DH6, Refuting the Central Point:

Chapter 3, 'Why There Almost Certainly is No God,' is the heart of the book... [Dawkins says] the existence of God is monumentally improbable... So why does he think theism is enormously improbable? The answer: if there were such a person as God, he would have to be enormously complex, and the more complex something is, the less probable it is: "However statistically improbable the entity you seek to explain by invoking a designer, the designer himself has got to be at least as improbable..."

...What can be said for this argument? Not much. First, is God complex? According to much classical theology... God is simple, and simple in a very strong sense... More remarkable, perhaps, is that according to Dawkins' own definition of complexity, God is not complex. According to [Dawkins] something is complex if it has parts that are "arranged in a way that is unlikely to have arisen by chance alone." But of course God is a spirit, not a material object at all, and hence has no parts. Therefore, given the definition of complexity Dawkins himself proposes, God is not complex.3


Of course, even a DH6 or DH7 disagreement can still be wrong. But at the very least, these labels can help us highlight the parts of a disagreement that matter for getting at the truth.

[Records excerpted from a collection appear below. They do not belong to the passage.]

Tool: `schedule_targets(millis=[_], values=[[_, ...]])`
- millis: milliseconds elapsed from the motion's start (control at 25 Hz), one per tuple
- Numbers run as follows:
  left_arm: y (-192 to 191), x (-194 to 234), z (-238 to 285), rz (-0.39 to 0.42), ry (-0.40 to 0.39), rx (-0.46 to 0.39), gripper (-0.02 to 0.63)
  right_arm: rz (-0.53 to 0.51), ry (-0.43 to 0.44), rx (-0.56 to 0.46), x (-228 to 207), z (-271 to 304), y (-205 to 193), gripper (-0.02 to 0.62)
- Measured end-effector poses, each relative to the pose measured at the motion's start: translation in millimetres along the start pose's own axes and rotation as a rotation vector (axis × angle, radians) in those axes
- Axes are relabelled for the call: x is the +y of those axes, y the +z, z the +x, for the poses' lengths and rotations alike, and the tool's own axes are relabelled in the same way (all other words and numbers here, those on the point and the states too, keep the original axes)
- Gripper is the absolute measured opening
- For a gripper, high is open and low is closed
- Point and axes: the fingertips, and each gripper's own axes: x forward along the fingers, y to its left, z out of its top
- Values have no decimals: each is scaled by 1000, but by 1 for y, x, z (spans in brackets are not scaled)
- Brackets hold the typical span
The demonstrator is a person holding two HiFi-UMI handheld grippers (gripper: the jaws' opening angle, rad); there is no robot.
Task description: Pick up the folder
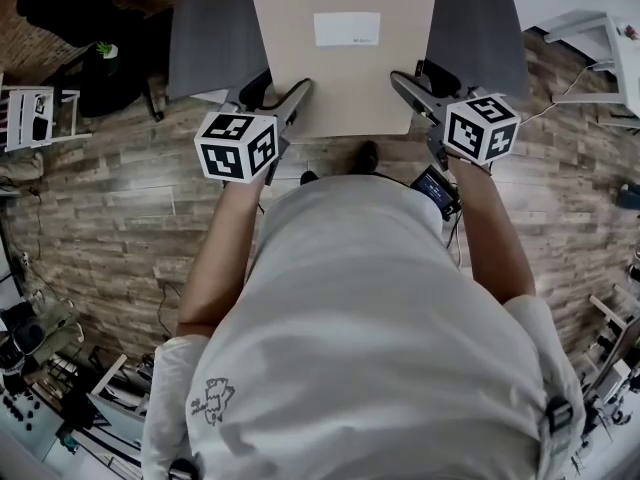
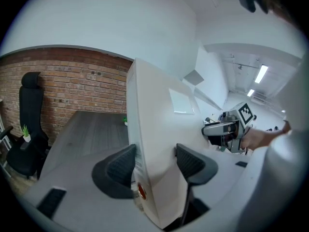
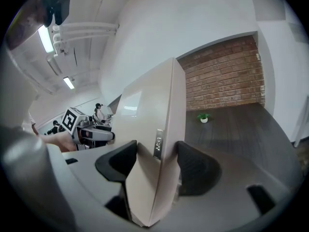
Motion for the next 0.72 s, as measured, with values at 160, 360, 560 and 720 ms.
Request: schedule_targets(millis=[160, 360, 560, 720], values=[[-10, 4, -24, 4, -9, -3, 281, -5, -10, -16, 26, -3, -7, 267], [-23, 9, -51, 16, -22, -1, 281, -2, -20, -20, 56, -5, -21, 267], [-35, 17, -73, 28, -30, 4, 281, -7, -39, -35, 83, -4, -32, 264], [-44, 19, -84, 27, -36, 4, 281, -1, -41, -36, 96, -5, -41, 264]])
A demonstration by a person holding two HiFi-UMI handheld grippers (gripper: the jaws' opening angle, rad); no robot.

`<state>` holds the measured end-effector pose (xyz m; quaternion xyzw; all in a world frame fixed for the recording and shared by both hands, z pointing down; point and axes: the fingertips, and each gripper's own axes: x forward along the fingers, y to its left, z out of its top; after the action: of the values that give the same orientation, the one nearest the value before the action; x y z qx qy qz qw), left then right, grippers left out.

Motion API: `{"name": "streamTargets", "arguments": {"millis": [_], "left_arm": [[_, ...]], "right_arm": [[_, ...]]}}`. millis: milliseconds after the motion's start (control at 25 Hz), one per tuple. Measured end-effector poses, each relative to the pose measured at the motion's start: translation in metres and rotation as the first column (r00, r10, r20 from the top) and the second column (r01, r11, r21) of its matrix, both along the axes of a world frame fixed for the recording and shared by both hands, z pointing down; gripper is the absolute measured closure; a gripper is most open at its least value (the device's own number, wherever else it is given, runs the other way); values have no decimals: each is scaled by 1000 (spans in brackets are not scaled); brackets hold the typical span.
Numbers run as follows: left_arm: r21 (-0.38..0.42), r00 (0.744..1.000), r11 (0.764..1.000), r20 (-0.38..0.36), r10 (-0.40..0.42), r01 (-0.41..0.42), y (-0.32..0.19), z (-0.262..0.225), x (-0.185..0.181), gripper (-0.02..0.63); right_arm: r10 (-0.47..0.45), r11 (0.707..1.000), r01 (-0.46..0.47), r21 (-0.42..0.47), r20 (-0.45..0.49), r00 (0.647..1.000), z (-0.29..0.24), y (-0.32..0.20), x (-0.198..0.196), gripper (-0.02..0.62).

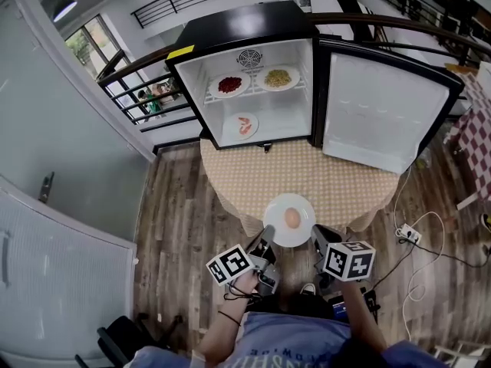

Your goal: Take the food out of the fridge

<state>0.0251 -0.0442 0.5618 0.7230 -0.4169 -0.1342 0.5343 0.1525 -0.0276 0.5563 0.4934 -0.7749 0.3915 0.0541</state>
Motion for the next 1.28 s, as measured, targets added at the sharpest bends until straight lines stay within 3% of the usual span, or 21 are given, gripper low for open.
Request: {"name": "streamTargets", "arguments": {"millis": [680,1280], "left_arm": [[-6,998,998,1,61,-61,37,-4,-92,583],[7,986,987,-41,161,-161,97,-3,-143,583]], "right_arm": [[68,998,-68,9,0,998,-15,28,-83,581],[163,987,-163,10,11,987,-16,105,-140,581]]}}
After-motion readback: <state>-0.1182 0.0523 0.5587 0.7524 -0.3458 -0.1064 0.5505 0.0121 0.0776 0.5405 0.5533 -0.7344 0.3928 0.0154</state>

Also see: Causes of Disagreements.





1 This article is an update to my earlier post on CSA.

2 Sometimes the term "steel man" is used to refer to a position's or argument's improved form. A straw man is a misrepresentation of someone's position or argument that is easy to defeat: a "steel man" is an improvement of someone's position or argument that is harder to defeat than their originally stated position or argument.

3 For an example of DH7 in action, see Wielenberg (2009). Wielenberg, an atheist, tries to fix the deficiencies of Dawkins' central argument for atheism, and then shows that even this improved argument does not succeed.